8. Alone

8 7 6
                                    

Pngen ketawa dah, abis nya udh lama bnget gk buka wp. Dan aku sempet gk pd sama cerita ini, maka ny aku ragu mau update ny kpan. Tpi stelah di pikir², aku harus update supaya pembaca suka. Karna menunggu iti gak enak. Apalagi yg gk pasti.-#-

Bintang menemani malam hari ini. Bapak turun dari motornya dan segera masuk ke dalam rumah. Capek sekali tubuh ini seharian melawan teriknya matahari. Tangan ini terus menyetir, membawa motor.

Bapak melihat Lili sedang tertidur di atas sofa. Ia tersenyum menatap anaknya. Tanpa di sadari oleh Lili, hampir setiap hari Bapak masuk ke dalam kamar Lili dan terus memperhatikannya yang sedang tertidur pulas.

Seorang Bapak yang tak tahu jika anaknya di sekolah tadi terkunci di toilet. Seorang Bapak yang tak tahu jika anaknya di siram teh manis di sekolah.

Iya, Bapak tak tahu. Entah sampai kapan ia tak mengetahui nya.

-#-
Matahari kembali menghiasi langit di pagi hari. Matahari menemani Bapak yang sedang mengantarkan Lili ke sekolah.

Banyak sekali pedagang-pedagang kaki lima yang mulai mendekorasi dagangan nya.

Motor Bapak tepat berhenti di depan gerbang. "Nanti Bapak jemput gak?" Tanya Lili.

Bapak mengangguk. "Iya, Bapak jemput. Jam pulang nya kaya biasa kan?"

"Kaya nya deh. Soalnya hari ini ada pensi. Tapi Bapak jemput kaya biasa aja."

Setelah melihat motor Bapak meninggalkan area sekolah, Lili masuk ke dalam sekolah. Hati nya berdebar, ia takut kejadian kemarin terulang lagi.

Terlihat hampir sebagian murid yang melewati dirinya menggunakan pakaian bebas. Ada yang memakai gamis. Lalu, Ada yang memakai baju ala Malin Kundang, mungkin mereka akan menampilkan pentas drama. Ada juga yang memakai jeans dan kemeja yang di keluarin.

Lili mengkerutkan keningnya, pintu kelas nya di tutup. Apa masih di kunci?

Ia membuka pintunya. Oh tidak di kunci.

Ayah dengarkanlah
Aku ingin berjumpa
Walau hanya dalam
Mimpi...

Lihatlah, hari berganti
Namun tiada seindah dulu
Datanglah, aku ingin bertemu
Untukmu, aku bernyanyi


Lagu Ayah langsung terdengar di sepasang telinga Lili.

Di dalam kelas hampir sebagian murid sedang latihan dan ada sebagian nya lagi sedang memakai baju. Tenang, di dalam kelas tak ada murid lelaki.

Lili menghampiri tempat duduknya.

"Untung Lili gak kepilih. Kalau dia kepilih mah bisa berantakan."

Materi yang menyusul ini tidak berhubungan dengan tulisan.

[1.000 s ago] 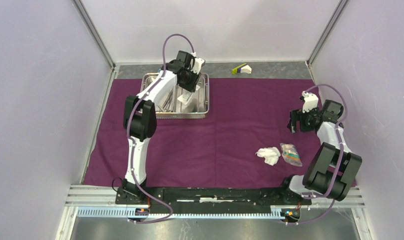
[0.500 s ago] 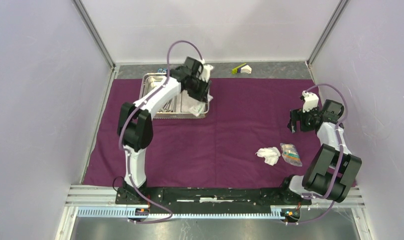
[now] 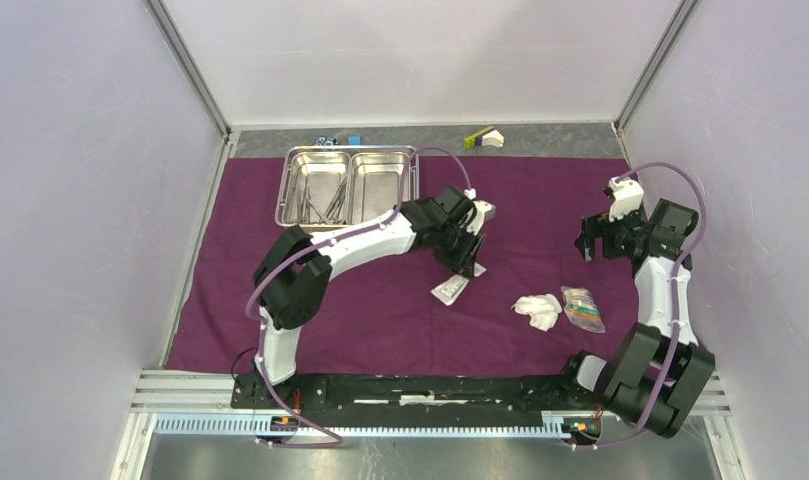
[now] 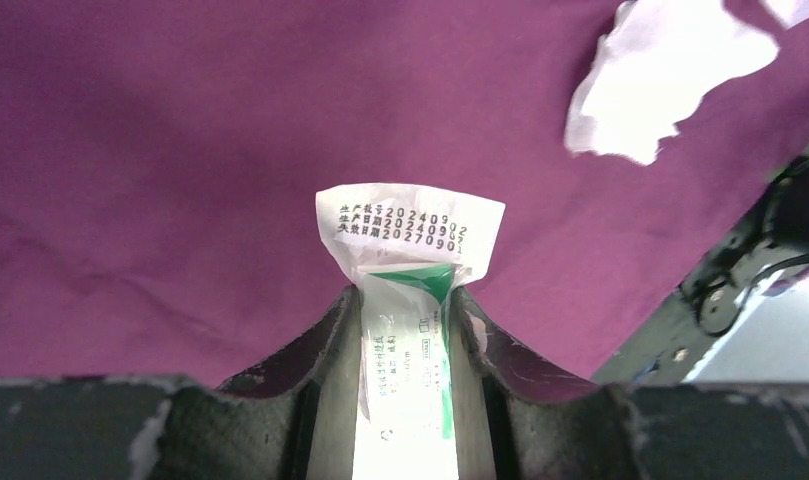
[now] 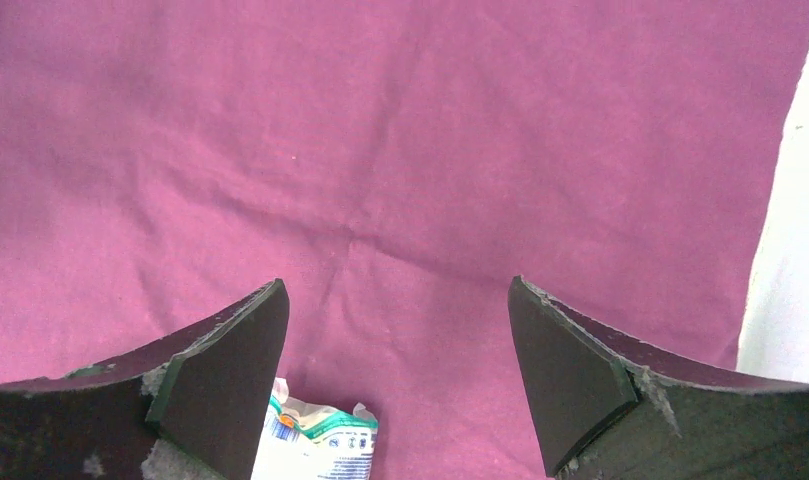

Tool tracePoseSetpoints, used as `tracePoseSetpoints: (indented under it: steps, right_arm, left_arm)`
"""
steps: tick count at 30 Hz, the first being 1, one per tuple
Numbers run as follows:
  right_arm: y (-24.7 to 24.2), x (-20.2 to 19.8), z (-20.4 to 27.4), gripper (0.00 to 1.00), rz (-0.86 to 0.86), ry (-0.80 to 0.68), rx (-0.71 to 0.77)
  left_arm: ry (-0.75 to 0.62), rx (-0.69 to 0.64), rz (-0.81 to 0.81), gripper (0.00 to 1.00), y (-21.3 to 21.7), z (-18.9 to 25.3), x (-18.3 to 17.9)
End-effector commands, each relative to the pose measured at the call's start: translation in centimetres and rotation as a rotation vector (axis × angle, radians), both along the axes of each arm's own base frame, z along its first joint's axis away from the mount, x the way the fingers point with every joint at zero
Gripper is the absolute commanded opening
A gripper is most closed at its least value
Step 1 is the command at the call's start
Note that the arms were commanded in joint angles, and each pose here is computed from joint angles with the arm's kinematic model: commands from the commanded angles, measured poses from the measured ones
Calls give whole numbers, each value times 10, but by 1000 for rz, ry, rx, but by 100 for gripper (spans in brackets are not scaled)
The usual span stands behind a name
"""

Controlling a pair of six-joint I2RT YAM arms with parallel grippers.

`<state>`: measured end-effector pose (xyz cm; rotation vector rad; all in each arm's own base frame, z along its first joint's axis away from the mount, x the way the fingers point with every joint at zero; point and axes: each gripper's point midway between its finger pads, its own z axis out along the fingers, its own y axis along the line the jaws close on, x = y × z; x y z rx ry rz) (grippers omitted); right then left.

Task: Open and lay out the surgical kit
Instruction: Place the medical item in the surgical kit.

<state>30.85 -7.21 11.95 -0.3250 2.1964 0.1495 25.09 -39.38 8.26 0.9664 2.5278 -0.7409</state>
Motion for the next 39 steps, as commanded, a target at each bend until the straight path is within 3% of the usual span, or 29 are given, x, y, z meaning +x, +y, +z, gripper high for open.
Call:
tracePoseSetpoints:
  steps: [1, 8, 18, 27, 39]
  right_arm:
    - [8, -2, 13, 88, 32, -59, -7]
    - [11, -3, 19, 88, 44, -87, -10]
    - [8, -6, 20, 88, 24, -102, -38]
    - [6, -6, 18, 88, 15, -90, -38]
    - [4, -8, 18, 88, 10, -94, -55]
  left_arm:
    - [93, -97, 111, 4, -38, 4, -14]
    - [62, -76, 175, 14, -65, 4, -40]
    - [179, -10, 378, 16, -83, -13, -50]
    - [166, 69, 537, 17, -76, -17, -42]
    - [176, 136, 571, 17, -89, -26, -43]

"Anaknya diam aja soalnya."

Selamat! Lili mendengarnya. Manusia kurang kerjaan yang sibuk membicarakan orang lain.

Lili hanya diam, tidak perlu membalas perkataan mereka. Sepasang mata nya hanya terus melihat teman-teman sekelasnya yang ikut berpatisipasi dalam pensi nanti.

Terlihat Sindy dkk memakai jeans putih dan atasan biru. Lalu, pasmina berwarna biru. Untuk Riko dkk yang baru masuk ke dalam kelas, mereka memakai jeans hitam dan kemeja putih. Mereka sangat cantik dan tampan.

Pintu kelas terbuka, Putra dan Nazla masuk bersama. "Urutan tampil nya ngacak. Gak tau dapet urutan tampil ke berapa," ucap Nazla sambil membuka tali sepatu sekolahnya.

Melihat Putra, Lili merasa bersalah dan tak enak padanya. Ia berniat ingin meminta maaf padanya. Namun, kondisi kelas yang ramai membuatnya ia mengurungkan niatnya. Nanti, iya nanti Lili akan meminta maaf padanya.